• **TO DO**:
Look through the records and copy every line in which "Draw" appears.

Recorded data:
-*-
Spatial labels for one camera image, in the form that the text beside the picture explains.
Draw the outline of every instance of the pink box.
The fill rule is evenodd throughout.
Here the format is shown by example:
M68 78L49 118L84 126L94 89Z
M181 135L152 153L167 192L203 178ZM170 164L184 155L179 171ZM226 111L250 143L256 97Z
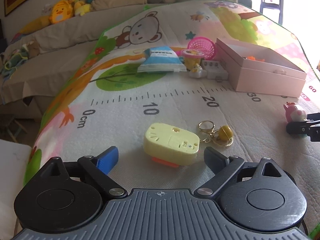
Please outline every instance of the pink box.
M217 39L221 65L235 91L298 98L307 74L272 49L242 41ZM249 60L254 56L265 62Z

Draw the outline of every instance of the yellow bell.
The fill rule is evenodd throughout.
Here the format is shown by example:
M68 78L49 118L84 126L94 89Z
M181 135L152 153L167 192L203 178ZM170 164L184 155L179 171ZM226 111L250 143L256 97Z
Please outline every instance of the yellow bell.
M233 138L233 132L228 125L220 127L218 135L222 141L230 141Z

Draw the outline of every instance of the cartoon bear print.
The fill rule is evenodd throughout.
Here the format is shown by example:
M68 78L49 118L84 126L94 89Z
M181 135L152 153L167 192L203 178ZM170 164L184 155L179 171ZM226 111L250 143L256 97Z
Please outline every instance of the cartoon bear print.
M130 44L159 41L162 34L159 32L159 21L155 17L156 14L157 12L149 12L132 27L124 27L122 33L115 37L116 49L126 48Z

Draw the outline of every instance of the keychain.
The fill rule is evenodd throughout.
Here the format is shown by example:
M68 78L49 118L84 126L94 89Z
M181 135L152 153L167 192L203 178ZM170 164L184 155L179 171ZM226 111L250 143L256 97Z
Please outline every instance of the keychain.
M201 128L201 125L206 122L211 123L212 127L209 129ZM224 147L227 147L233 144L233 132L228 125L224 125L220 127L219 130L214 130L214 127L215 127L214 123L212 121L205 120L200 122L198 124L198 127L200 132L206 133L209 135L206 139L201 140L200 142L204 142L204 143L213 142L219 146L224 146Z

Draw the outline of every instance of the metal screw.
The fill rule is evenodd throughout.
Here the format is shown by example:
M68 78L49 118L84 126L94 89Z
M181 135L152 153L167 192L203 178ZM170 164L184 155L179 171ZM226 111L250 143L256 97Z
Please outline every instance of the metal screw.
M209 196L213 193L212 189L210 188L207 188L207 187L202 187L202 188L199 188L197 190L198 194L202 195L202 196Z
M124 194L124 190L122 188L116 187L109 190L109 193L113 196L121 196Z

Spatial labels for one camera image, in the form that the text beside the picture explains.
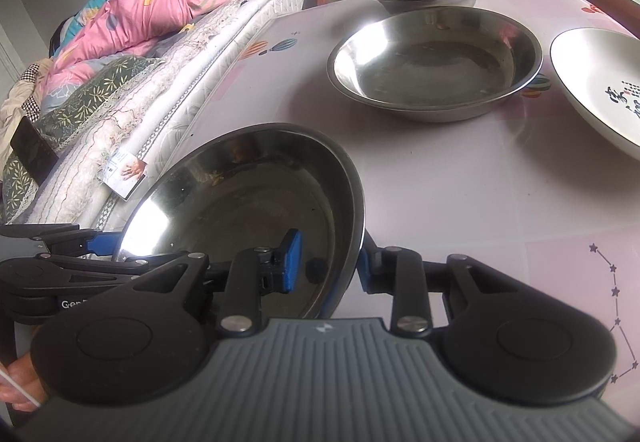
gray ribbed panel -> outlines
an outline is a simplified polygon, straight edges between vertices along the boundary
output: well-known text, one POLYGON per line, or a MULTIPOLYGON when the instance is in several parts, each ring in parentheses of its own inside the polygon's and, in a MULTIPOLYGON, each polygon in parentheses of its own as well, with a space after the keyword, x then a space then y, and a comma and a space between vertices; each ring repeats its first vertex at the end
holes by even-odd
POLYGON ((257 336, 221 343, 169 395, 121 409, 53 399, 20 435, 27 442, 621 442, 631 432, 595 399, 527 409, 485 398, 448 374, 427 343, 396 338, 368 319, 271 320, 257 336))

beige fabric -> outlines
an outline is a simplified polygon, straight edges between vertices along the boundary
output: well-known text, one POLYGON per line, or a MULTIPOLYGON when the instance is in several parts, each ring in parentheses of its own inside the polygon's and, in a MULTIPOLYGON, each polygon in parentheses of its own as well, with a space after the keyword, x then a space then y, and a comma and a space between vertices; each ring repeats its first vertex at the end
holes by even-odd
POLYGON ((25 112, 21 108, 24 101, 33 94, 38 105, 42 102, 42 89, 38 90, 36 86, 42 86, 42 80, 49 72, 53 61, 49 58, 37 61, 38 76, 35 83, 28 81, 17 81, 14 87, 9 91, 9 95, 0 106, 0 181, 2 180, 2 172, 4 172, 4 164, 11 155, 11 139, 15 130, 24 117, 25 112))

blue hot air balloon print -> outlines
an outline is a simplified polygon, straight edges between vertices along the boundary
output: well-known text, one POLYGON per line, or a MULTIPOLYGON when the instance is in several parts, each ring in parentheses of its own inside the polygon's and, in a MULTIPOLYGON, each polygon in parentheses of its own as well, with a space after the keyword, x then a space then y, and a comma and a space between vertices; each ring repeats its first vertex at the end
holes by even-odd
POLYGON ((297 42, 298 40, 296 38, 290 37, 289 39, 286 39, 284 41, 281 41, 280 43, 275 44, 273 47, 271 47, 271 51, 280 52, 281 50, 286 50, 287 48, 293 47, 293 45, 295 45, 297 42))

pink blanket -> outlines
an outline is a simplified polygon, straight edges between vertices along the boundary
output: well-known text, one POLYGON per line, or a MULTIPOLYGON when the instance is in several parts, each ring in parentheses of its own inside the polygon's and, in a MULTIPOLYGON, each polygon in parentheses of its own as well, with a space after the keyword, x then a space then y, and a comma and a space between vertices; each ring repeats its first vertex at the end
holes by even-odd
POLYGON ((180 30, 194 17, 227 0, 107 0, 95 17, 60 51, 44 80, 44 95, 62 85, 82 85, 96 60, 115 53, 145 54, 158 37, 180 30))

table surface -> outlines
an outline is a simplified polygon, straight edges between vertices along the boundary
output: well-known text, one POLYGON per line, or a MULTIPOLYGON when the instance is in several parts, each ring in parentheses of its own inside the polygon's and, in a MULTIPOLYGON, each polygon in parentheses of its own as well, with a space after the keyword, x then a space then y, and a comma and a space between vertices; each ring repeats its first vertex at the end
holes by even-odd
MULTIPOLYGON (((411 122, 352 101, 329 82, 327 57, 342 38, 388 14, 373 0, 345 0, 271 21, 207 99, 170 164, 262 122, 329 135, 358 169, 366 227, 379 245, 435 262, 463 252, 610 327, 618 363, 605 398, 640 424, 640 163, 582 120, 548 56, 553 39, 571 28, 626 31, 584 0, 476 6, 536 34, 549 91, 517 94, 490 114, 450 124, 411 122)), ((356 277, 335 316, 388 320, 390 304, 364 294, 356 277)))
-*-
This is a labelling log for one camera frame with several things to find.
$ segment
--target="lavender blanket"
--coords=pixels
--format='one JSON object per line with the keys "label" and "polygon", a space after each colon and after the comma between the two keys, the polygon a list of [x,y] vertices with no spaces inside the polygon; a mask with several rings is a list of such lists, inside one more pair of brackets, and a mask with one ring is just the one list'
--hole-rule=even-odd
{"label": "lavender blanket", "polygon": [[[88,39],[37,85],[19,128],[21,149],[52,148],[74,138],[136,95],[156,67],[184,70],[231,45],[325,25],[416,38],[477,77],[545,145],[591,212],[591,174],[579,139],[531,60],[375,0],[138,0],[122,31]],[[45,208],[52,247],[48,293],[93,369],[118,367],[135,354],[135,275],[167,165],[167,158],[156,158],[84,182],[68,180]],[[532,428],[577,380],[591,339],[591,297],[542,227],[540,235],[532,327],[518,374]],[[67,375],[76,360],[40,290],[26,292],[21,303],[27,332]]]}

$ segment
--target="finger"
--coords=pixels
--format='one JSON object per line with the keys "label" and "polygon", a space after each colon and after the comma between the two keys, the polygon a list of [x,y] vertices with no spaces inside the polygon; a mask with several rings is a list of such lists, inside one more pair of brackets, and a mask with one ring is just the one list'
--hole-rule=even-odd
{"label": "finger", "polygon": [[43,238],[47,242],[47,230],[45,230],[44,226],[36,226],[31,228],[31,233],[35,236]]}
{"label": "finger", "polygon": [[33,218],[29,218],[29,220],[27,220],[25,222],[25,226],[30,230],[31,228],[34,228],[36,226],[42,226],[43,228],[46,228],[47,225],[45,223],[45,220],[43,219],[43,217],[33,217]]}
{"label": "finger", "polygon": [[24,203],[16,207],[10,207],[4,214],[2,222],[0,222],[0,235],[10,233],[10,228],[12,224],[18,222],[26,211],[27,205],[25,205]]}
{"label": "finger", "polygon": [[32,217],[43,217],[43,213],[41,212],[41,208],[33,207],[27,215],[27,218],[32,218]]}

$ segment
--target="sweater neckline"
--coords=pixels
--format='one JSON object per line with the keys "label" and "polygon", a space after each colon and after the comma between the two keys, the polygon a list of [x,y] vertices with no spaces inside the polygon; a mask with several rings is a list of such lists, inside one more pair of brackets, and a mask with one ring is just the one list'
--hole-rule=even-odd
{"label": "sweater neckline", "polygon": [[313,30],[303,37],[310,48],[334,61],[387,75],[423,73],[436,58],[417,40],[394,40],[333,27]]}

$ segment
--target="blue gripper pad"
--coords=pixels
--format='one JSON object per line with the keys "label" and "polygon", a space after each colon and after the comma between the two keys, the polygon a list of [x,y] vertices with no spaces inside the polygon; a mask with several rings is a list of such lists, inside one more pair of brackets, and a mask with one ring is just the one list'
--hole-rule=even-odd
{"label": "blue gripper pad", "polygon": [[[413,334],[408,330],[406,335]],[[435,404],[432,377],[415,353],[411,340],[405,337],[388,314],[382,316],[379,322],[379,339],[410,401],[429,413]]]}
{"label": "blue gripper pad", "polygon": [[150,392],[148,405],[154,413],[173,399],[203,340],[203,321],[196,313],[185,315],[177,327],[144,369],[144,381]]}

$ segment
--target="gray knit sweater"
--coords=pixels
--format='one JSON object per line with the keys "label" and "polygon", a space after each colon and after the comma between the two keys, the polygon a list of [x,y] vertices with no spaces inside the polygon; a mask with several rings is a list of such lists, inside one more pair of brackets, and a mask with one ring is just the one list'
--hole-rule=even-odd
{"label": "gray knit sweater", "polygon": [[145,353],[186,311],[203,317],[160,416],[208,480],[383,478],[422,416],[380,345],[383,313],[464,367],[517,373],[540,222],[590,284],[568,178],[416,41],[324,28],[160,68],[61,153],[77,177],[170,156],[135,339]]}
-*-
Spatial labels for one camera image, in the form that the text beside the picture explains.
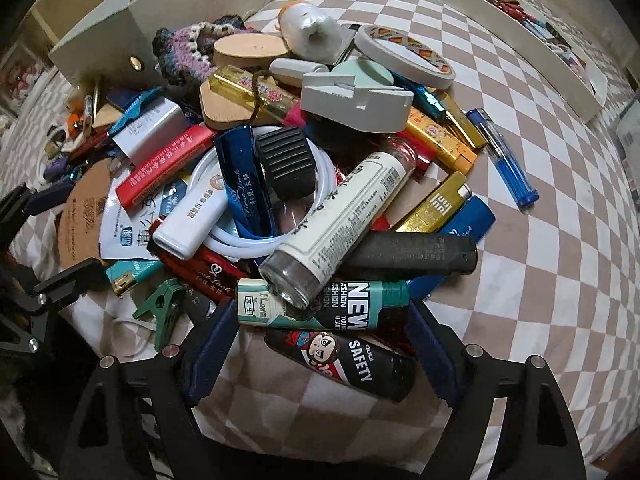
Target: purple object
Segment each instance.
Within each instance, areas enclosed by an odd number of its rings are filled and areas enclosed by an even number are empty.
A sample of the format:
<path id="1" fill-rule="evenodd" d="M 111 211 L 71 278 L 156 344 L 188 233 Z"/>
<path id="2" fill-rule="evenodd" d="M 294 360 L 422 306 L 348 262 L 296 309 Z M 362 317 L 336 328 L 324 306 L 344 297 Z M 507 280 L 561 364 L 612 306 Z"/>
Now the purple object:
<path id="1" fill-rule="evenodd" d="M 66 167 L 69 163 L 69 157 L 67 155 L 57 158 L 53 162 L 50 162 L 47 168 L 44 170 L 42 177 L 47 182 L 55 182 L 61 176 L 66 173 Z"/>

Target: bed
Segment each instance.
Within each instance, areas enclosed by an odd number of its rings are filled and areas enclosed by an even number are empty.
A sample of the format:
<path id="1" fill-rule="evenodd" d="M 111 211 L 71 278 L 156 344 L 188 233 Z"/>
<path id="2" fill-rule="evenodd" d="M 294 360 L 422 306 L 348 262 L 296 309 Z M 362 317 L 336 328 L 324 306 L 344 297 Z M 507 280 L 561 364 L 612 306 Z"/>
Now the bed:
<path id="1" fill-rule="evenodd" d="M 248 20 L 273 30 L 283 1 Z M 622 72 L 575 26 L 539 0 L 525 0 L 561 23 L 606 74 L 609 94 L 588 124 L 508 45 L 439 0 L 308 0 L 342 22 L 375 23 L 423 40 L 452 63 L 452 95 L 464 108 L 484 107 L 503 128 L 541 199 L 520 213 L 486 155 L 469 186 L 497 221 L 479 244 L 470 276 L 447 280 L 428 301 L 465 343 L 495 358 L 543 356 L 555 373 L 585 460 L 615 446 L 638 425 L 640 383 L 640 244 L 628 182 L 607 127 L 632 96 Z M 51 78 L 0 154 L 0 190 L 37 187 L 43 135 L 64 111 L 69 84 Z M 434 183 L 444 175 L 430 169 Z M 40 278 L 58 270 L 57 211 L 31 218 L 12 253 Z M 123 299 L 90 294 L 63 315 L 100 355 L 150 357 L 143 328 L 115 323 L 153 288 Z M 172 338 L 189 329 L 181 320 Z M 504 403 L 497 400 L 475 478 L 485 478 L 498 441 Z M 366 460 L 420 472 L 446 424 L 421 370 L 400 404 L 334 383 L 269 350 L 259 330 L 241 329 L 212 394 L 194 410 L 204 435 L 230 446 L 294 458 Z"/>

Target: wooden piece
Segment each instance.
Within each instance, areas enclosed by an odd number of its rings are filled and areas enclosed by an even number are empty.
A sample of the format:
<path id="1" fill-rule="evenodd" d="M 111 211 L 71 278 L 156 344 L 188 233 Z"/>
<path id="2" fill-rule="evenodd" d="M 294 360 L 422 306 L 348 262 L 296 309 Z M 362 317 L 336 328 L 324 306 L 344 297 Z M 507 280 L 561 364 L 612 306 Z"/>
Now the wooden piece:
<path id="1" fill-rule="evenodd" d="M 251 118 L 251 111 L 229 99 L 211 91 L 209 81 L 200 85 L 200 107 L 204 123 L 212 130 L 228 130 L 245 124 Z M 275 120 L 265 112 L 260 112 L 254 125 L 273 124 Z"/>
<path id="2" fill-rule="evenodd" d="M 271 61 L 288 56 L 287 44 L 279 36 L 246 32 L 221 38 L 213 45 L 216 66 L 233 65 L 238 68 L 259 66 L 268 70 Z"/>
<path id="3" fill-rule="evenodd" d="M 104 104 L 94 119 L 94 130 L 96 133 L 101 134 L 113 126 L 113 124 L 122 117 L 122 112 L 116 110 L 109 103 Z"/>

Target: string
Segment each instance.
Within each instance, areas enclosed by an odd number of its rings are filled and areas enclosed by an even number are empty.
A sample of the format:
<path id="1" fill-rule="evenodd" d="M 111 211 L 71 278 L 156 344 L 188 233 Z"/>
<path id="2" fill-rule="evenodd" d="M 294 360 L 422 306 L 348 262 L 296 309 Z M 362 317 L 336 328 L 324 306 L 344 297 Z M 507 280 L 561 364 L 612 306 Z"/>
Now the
-*-
• **RESPONSE TO THE EXERCISE**:
Draw the outline of every instance of the pink box.
Draw the outline of every instance of the yellow bell.
Draw the outline of every instance of the cartoon bear print.
Draw the outline of every instance of the keychain.
Draw the outline of every instance of the metal screw.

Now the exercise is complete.